News that the EMS program of the popular Bed Stuy Volunteer Ambulance Corp was under assault by the New York State Department of Health's Bureau of EMS created an underground rumble that surely could be heard from Brooklyn to Albany.
"Why do they want to disenfranchise the best volunteer corps in the nation, bar none? Is it because we are multicultural?" asked BSVAC leader Commander James "Rocky" Robinson. "It is arbitrary and capricious. It is racist. There was no hearing or ruling. No report. There was just a couple of white guys in an office, making a random decision."
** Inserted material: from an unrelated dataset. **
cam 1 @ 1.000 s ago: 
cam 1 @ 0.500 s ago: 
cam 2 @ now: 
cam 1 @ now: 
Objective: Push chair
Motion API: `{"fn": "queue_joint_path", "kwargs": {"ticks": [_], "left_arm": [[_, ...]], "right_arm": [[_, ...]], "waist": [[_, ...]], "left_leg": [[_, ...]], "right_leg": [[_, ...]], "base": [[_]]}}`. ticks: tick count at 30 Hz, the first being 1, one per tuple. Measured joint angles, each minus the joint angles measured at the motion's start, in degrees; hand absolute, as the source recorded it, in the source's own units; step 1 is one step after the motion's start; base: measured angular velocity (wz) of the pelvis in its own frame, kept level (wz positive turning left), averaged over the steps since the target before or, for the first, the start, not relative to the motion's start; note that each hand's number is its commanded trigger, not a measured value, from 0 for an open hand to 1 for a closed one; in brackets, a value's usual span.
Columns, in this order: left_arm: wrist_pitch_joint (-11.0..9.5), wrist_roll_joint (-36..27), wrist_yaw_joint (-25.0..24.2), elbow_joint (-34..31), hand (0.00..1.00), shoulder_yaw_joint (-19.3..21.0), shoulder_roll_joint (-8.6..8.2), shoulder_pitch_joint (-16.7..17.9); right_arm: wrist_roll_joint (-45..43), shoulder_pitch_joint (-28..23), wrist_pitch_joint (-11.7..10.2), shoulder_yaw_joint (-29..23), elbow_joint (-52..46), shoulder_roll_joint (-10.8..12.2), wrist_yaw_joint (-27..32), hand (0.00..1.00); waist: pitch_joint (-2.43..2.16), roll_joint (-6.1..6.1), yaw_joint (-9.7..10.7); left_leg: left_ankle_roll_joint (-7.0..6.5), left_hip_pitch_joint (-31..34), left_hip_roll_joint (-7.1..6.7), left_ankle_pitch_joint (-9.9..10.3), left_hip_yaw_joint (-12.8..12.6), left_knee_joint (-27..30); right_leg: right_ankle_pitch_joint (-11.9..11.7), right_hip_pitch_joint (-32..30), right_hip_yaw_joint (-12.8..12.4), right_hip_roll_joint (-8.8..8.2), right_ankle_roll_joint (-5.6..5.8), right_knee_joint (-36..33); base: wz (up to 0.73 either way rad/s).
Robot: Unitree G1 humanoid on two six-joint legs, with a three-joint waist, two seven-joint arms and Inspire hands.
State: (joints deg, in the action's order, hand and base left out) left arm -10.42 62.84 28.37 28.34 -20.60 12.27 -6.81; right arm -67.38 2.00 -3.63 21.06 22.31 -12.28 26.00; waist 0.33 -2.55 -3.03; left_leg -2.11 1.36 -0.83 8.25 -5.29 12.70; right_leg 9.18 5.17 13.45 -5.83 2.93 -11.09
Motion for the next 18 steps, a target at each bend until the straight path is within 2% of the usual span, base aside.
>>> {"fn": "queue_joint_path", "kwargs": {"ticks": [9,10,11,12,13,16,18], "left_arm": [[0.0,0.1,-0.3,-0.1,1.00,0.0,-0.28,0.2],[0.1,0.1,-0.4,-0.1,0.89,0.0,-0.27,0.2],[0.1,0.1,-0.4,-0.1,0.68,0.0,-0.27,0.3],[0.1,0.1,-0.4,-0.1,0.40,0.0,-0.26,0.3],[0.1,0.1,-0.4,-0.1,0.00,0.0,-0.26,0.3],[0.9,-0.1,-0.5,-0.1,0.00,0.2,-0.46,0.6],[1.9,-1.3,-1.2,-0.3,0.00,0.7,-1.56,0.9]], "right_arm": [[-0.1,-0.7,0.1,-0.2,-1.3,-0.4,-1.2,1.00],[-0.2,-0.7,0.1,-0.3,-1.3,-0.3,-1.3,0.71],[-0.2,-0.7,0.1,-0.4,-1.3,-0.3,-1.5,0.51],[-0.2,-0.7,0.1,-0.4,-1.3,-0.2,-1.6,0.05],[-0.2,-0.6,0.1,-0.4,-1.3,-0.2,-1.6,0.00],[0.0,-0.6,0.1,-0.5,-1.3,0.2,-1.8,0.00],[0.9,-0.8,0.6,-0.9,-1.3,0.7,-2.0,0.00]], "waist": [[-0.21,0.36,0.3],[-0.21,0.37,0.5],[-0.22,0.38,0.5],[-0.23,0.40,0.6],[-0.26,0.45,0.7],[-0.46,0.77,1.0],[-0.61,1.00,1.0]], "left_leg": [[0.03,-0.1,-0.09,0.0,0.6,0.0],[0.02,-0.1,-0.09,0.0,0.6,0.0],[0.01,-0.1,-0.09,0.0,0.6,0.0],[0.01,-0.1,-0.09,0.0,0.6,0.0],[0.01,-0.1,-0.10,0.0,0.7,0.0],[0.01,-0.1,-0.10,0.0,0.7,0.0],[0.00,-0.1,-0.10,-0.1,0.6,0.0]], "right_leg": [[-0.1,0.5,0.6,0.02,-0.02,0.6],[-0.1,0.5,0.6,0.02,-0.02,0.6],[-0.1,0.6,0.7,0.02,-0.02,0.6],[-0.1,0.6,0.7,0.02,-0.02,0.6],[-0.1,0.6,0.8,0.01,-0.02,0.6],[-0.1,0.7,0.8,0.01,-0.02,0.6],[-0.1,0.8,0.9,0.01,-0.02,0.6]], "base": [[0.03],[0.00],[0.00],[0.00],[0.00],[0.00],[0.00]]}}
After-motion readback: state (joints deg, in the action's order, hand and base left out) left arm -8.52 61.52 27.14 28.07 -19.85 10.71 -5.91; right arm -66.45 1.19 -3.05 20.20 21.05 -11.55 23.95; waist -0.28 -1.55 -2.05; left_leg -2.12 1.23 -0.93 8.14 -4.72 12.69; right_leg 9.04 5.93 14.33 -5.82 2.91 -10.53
"We fight all day and we keep fighting. We do all our training with the Bed Stuy Volunteer Ambulance Corp. They are a very important part of our community," said Jelani Mashiriki, member of the Black Vets for Social Justice.
"Let us keep them from closing down the only academy in our community that has helped the less fortunate worldwide, not just in Bed-Stuy. Just as we had the back of President Obama, let's back our commander and chief, James 'Rocky' Robinson," said EMT Captain Chenelle McQueen. "If you were to consider the closing of the Bed-Stuy EMT academy as a direct attack on people of color, don't think of yourself as a conspiracy theorist, I would think you are spot on.
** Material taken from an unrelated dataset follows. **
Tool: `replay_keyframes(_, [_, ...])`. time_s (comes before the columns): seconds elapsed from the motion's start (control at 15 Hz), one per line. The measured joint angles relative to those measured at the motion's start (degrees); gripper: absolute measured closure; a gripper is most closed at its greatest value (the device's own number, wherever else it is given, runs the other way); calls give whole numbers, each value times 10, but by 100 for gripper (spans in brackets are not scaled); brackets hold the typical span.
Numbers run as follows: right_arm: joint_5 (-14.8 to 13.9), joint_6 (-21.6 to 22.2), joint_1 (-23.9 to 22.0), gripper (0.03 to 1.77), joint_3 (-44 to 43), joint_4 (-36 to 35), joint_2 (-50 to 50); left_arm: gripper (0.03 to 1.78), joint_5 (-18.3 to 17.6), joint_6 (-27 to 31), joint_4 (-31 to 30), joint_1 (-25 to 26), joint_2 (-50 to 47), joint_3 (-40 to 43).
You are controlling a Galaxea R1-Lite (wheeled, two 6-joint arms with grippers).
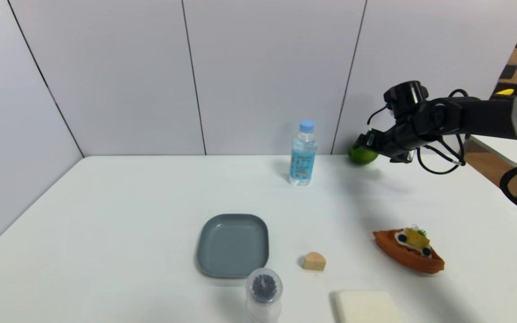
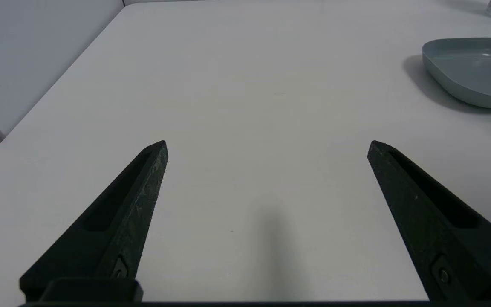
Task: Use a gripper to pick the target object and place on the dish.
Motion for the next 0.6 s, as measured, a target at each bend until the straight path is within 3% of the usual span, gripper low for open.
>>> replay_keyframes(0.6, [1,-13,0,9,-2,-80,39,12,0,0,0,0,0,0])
"We need to rally around our commander, our father, our leader and our guidance counselor. He has helped the old and disenfranchised. He has given a home to the homeless."
"We have graduated 200 EMTs since October last year," said Robinson. "Right off of this little corner of Marcus Garvey and Greene Avenue, we turned out more people than the whole of EMS and they have billions of dollars."
Robinson told the AmNews, "Matter of fact, Councilman Al Vann and the Black Caucus in the City Council wants us to do the disaster preparedness for Brooklyn, so they see our value. The lives we have saved, but I guess we were graduating too many people of color--often without money--and that is why they went ahead and did an audit. We got lawyers for some of these kids to straighten things out if they needed it. We got them to pull up their pants and straighten their hats.
"If you want to find a reason, you can. They suspended our sponsorship to have these kids trained up as health care providers and first responders, to get them jobs. These other schools are happy because now they get this for $1,000 per course."
Urging the community to send appeal letters asking the DOH to "reinstate our EMT Training program," Chief Geralde Hyppolite declared, "Folks, let's keep in mind that the DOH is not proposing to close down BSVAC's ambulance service. BSVAC's sponsorship for EMT training programs is currently suspended, and we can't at this time start new EMT courses. It's not clear when or if we will be permitted to start new EMT courses again, but let's be clear about the ambulance service--that is not in danger."